Exercise brief
Every line of the listing that contains the word "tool" is to be copied out.

Supplied information
==========
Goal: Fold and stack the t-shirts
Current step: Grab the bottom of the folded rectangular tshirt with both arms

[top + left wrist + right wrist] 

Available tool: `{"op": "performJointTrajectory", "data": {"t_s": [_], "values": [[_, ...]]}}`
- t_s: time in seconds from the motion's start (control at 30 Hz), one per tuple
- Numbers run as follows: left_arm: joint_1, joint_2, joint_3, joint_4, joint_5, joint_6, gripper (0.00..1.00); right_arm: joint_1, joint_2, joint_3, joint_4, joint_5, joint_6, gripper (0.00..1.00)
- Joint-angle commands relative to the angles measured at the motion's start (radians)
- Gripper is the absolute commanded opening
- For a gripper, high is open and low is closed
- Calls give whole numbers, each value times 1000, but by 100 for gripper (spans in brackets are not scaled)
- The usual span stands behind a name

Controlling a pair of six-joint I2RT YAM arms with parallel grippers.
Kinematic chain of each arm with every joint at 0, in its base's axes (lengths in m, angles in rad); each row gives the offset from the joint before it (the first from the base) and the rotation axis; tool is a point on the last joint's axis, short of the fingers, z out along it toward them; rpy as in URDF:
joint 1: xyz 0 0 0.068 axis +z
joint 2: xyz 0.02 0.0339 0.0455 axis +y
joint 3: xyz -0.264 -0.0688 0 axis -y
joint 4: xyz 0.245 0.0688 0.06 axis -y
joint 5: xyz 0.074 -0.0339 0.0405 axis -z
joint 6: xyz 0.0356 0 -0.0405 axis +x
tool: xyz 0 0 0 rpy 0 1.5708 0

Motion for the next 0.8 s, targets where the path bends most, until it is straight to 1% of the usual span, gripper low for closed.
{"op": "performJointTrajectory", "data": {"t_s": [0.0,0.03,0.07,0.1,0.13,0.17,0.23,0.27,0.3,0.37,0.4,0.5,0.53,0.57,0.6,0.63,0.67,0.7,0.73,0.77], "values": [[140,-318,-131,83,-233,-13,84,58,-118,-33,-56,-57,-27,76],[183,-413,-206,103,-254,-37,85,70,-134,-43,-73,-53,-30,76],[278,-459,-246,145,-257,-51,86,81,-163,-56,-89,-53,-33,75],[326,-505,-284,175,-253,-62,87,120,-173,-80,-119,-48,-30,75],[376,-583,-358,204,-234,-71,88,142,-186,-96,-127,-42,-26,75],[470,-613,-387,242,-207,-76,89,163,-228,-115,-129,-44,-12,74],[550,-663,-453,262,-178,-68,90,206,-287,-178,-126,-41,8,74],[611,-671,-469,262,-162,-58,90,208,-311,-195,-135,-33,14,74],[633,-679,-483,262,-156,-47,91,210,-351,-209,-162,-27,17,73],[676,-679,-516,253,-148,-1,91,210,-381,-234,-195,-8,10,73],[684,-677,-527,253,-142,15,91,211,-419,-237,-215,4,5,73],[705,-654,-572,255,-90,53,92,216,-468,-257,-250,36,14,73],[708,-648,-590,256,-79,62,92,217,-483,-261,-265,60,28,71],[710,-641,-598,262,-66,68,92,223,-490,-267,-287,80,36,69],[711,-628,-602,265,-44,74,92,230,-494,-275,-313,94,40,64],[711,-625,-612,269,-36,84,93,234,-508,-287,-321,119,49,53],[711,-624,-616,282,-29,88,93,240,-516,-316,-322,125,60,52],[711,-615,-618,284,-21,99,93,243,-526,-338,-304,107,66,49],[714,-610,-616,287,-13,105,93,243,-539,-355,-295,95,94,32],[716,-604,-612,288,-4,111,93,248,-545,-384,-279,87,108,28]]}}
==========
Answer to this exercise
Available tool: `{"op": "performJointTrajectory", "data": {"t_s": [_], "values": [[_, ...]]}}`
Kinematic chain of each arm with every joint at 0, in its base's axes (lengths in m, angles in rad); each row gives the offset from the joint before it (the first from the base) and the rotation axis; tool is a point on the last joint's axis, short of the fingers, z out along it toward them; rpy as in URDF:
tool: xyz 0 0 0 rpy 0 1.5708 0

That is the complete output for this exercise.